Robin also sees Hayek as innovative in his view of the relationship between morals and the material,
“Morals are not really morals if they are not material, Hayek believed. Outside the constraining circumstance of the economy, our moral claims are so much wind. Inside the economy, they assume force and depth, achieving a revelatory clarity and profundity.”
This seems to me another way of saying that, “Even so faith, if it hath not works, is dead, being alone.” (James 2:17) This means that an integral part of moral action is the virtue of prudence. St. Thomas Aquinas approvingly cites St. Isidore of Seville in the Summa Theologiae saying, “A prudent man is one who sees as it were from afar, for his sight is keen, and he forsees the event of uncertainties.” Prudence is the ability to see, as Bastiat might say, ‘What is Seen and What is Not Seen’. This is the central task of economics.

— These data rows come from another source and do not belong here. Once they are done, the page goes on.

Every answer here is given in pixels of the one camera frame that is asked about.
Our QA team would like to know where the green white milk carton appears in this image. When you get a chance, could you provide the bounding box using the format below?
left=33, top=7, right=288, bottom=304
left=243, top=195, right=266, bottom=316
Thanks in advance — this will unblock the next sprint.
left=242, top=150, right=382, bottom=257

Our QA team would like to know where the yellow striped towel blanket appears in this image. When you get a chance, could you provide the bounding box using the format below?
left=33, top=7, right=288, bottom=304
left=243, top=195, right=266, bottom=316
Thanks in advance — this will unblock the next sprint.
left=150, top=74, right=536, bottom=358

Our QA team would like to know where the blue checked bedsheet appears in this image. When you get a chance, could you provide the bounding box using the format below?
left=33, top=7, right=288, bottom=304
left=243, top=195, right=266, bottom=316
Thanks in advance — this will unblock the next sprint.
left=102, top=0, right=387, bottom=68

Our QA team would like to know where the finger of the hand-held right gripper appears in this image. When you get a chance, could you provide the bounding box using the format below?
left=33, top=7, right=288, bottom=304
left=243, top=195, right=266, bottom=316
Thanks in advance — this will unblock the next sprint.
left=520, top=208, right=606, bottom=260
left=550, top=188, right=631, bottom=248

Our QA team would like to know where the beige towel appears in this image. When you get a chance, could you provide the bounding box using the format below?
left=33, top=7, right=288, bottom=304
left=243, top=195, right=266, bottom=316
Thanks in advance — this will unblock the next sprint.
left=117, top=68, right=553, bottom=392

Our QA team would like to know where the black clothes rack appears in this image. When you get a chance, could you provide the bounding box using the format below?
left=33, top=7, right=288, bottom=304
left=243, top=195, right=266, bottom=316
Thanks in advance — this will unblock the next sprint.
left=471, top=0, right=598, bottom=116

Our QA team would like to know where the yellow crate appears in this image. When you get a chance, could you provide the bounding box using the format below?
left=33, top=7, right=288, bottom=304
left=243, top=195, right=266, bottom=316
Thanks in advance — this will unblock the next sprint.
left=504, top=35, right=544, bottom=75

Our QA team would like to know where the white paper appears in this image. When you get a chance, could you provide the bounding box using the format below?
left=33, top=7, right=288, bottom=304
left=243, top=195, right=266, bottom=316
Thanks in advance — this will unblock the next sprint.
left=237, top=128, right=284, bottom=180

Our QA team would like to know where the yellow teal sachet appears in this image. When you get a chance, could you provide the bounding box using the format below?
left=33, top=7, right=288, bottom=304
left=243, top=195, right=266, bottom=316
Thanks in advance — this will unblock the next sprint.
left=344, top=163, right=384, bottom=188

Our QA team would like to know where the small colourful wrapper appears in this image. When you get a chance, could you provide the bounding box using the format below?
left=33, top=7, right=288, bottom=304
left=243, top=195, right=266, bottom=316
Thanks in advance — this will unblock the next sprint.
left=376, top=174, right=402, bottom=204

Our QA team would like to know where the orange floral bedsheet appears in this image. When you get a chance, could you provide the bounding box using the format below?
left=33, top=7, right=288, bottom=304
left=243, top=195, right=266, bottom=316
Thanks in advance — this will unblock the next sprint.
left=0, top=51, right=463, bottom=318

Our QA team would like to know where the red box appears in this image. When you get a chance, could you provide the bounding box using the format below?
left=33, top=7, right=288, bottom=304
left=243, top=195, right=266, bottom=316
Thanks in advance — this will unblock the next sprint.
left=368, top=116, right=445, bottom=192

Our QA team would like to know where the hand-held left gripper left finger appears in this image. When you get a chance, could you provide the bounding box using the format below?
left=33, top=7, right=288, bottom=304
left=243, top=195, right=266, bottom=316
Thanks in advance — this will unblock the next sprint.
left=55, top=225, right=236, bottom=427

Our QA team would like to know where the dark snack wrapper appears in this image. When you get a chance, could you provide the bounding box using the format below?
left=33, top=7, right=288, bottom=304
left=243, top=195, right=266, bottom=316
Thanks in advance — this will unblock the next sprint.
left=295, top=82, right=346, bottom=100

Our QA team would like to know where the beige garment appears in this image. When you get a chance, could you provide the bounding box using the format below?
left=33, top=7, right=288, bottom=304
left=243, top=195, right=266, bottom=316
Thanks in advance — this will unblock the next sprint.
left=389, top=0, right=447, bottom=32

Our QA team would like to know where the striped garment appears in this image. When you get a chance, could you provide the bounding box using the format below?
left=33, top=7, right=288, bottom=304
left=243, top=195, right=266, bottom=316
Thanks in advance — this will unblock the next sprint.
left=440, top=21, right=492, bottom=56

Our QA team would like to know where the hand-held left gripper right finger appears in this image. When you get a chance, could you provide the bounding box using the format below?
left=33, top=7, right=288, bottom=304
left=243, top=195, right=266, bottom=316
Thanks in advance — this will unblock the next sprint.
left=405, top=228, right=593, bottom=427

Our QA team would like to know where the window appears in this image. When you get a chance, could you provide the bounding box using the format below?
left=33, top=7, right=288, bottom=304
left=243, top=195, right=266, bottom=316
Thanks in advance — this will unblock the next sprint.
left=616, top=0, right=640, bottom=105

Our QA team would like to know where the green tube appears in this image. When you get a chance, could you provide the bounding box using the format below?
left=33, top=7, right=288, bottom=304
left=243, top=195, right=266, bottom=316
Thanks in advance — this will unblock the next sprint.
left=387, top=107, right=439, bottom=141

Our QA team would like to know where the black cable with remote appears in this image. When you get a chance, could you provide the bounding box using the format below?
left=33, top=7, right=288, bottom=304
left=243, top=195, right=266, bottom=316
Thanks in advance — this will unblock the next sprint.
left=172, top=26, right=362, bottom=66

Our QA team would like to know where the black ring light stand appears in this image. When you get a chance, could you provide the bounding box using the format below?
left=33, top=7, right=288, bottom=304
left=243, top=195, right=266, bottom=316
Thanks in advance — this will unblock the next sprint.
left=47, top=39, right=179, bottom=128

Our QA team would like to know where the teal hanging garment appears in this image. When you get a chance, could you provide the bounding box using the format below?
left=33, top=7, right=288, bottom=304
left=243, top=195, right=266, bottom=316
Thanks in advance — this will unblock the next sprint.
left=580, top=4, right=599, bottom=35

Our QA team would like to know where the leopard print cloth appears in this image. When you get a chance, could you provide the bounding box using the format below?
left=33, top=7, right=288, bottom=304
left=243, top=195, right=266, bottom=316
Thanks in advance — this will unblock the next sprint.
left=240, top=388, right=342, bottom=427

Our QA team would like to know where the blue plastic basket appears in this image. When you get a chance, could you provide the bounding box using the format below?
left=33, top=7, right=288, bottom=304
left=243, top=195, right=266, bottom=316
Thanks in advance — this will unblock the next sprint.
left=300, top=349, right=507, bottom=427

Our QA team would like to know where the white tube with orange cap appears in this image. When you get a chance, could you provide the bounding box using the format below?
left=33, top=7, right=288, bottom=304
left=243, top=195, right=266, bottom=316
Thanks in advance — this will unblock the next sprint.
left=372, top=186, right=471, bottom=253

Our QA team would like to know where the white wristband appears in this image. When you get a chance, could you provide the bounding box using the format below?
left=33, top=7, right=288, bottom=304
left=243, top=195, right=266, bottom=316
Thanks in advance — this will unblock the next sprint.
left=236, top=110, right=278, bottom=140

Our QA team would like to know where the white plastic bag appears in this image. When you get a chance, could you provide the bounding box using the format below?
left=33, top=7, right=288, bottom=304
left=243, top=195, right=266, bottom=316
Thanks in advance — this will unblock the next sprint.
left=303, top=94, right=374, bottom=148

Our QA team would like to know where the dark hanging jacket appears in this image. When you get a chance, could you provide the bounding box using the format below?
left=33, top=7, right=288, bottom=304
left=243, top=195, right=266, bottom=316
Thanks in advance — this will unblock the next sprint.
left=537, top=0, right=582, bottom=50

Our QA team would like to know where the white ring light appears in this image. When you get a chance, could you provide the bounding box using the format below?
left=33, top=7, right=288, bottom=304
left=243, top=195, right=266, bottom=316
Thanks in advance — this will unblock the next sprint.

These prudential concerns, put forward by both Hayek and the long tradition of economic thinking, constrain our political discourse in ways that trouble Robin,
“Hayek translated moral and political problems into an economic idiom. What we need now, I would argue, is a way to uninstall or reverse that translation.”
Robin is no stranger to chaffing at constraints, but they cannot merely be wished away. Paul Heyne in his essay, ‘Christian Theological Perspectives on the Economy’, put it best:
I do not know all that Christian love requires. But if it should require that we cooperate, through an extensive division of labor, in producing for one another food, clothing, shelter, medical care, prayer books, kneeling cushions, and other such material goods—then love requires that we interact extensively with one another on the basis of impersonal, monetary criteria. If we were all god-like, both in knowledge and impartial benevolence, we could do directly and personally for one another all that love requires. It is irresponsible, however, to argue on behalf of a moral vision that denies our humanity by insisting that we be gods. Until we have transcended the human condition, we had better learn to cherish “the economy” and to nurture the conditions that are prerequisites for its successful functioning.
Economics does not replace the need for moral reflection but is rather an essential tool for acting prudentially in the world. Questions of costs and constraints cannot be divorced from questions of human action. There can be no morality or politics divorced from economics. Faith without works is dead.